Admirers of the pure action of "Desperado" will be sated by the set pieces that punctuate "Once Upon a Time in Mexico" with clockwork regularity: As the smolderingly quiet loner, Banderas executes with aplomb a near-silent gunfight in an ornate Mexican church, and a flashback scene with Hayek features a nervy series of stunts that begins with them chained together and swinging out of harm's way like a human Slinky, and ends with -- what else? -- the couple narrowly escaping an encroaching fireball. As always, El Mariachi has some explosive tricks hidden in his guitar case; here, the instruments throw flames and propel themselves like motorized land mines.
But the real star of "Once Upon a Time in Mexico" isn't Banderas, or even the guns, but Depp, who is quickly proving to be the most larcenous man in show business by stealing every movie he's in. As the morally slippery Sands, Depp is at once loathsome and compulsively likable; Sands might ruthlessly dispatch an innocent man for cooking too well, but he's also the kind of guy who rigs a bullfight in favor of the bull. Although he ostensibly hires El to foil the assassination plot, it's never clear which dog he has in what fight. By the time he is horribly blinded by a gruesome plastic surgery operation -- his empty eye sockets dripping viscous blood down a Kabuki mask of blank pain -- you can't help but cheer him as he makes one last, crippled stand for . . . something.
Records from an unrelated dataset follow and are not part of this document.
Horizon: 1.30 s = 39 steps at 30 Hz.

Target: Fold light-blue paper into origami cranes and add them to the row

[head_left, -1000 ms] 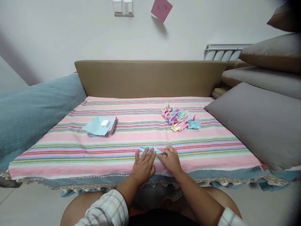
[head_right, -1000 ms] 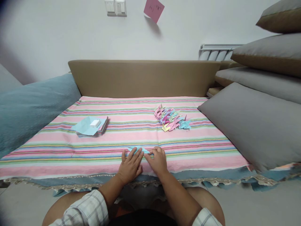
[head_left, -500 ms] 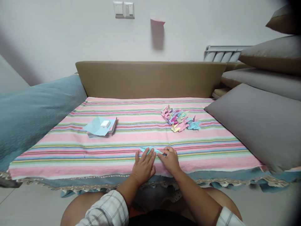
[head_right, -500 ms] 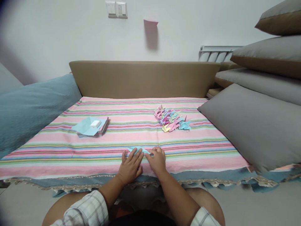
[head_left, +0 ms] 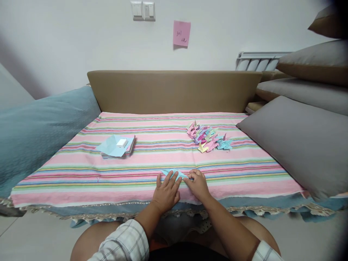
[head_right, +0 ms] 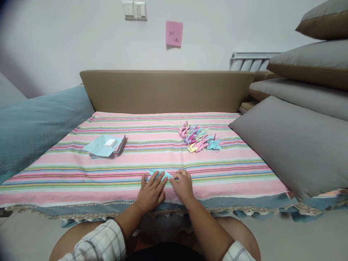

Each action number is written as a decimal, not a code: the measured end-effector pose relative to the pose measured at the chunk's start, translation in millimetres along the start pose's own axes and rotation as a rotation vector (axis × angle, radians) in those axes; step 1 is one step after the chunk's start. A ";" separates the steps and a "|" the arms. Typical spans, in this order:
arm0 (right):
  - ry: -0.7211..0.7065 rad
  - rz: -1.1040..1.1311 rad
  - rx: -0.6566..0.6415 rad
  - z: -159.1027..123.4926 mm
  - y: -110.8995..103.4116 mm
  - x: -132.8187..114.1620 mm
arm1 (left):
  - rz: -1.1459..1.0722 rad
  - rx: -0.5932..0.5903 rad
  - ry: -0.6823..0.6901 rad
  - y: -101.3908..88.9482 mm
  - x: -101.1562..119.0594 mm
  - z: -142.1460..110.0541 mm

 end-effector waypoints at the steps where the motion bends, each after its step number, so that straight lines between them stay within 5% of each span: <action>1: -0.002 0.011 0.006 0.1 -0.7 -0.4 | 0.005 0.001 0.000 -0.2 -0.1 0.0; 22: -0.051 -0.089 -0.005 -1.1 -3.7 -10.7 | 0.000 -0.024 -0.009 -4.9 0.3 3.5; 39: 0.041 -0.062 -0.102 9.2 -2.2 -8.7 | -0.001 -0.075 -0.015 -14.9 -2.9 10.8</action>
Point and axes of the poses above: each hand's wrist, its own z-axis towards the middle knuckle, its own y-axis out of the palm, x = y × z, the point moved 8 cm from there along z, towards the middle knuckle, and after that the axes turned 6 degrees about -y, right-handed, at the moved point
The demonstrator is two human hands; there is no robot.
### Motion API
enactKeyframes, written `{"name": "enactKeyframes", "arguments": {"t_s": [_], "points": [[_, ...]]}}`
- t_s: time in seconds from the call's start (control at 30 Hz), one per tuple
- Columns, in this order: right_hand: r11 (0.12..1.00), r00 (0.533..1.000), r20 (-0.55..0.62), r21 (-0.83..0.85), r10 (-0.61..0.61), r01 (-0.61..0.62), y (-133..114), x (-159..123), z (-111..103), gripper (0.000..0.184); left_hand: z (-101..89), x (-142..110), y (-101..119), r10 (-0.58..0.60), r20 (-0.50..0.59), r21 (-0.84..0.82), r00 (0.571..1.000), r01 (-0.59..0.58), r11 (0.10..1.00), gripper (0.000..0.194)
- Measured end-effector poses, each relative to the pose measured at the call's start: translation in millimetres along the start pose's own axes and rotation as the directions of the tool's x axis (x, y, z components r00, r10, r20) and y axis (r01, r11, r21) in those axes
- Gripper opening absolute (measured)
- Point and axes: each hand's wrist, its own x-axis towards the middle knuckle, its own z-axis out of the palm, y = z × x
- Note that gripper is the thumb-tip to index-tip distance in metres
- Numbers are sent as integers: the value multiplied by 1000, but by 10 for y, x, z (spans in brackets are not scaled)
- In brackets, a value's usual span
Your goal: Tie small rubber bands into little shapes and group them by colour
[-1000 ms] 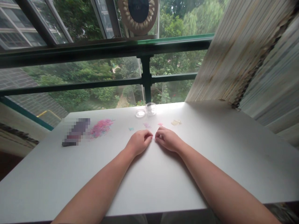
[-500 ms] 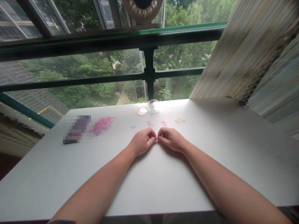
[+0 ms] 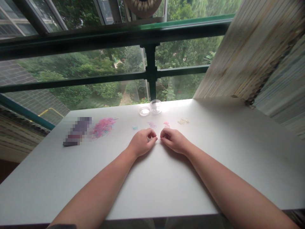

"Once Upon a Time in Mexico" is a busy movie (Ruben Blades, Mickey Rourke, Eva Mendes and Rodriguez rep players Cheech Marin and Danny Trejo all have significant supporting roles), maybe too busy -- there's so much movement and talk and story that it's easy to lose track of what has become of the simple guitar player from a tiny Mexican border town. Still, with its fleet humor and swift, nimble action, it brings a terrifically entertaining cycle of movies to a fitting end, with the guitar-and-gun-slinging hero proving once and for all that revenge may not always be sweet, but it can be very, very cool.
Once Upon a Time in Mexico (121 minutes, at area theaters) is rated R for strong violence and for language.